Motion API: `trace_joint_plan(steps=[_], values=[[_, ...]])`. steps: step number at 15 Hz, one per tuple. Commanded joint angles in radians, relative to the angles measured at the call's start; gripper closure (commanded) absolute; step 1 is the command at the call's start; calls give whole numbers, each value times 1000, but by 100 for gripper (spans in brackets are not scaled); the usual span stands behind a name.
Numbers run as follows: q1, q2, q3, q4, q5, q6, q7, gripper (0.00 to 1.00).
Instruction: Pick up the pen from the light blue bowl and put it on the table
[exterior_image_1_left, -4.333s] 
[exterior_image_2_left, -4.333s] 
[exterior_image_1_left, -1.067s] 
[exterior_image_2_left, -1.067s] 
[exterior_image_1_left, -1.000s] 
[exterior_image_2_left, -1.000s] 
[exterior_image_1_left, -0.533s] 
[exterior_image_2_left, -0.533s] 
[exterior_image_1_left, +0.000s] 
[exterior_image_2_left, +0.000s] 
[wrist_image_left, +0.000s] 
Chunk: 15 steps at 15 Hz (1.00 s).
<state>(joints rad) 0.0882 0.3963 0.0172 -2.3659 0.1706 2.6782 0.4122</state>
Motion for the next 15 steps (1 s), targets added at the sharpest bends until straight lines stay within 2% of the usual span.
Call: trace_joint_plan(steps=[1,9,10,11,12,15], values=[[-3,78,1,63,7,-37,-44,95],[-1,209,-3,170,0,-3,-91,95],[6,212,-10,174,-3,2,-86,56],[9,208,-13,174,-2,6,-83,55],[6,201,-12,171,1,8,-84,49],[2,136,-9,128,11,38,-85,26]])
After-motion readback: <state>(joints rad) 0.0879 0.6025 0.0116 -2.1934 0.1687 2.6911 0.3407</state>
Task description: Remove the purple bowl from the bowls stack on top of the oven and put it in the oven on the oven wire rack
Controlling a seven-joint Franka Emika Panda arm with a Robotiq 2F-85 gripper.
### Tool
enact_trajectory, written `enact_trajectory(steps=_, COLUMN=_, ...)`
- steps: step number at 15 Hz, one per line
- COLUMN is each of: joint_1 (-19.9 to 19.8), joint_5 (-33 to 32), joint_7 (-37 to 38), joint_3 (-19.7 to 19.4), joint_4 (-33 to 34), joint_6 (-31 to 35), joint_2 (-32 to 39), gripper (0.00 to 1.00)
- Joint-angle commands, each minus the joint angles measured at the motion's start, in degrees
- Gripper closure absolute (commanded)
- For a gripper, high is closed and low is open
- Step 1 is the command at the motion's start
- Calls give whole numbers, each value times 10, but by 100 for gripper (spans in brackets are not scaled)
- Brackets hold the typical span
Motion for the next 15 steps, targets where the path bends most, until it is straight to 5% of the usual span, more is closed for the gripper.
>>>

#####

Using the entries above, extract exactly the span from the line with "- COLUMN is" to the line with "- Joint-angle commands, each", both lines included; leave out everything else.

- COLUMN is each of: joint_1 (-19.9 to 19.8), joint_5 (-33 to 32), joint_7 (-37 to 38), joint_3 (-19.7 to 19.4), joint_4 (-33 to 34), joint_6 (-31 to 35), joint_2 (-32 to 39), gripper (0.00 to 1.00)
- Joint-angle commands, each minus the joint angles measured at the motion's start, in degrees

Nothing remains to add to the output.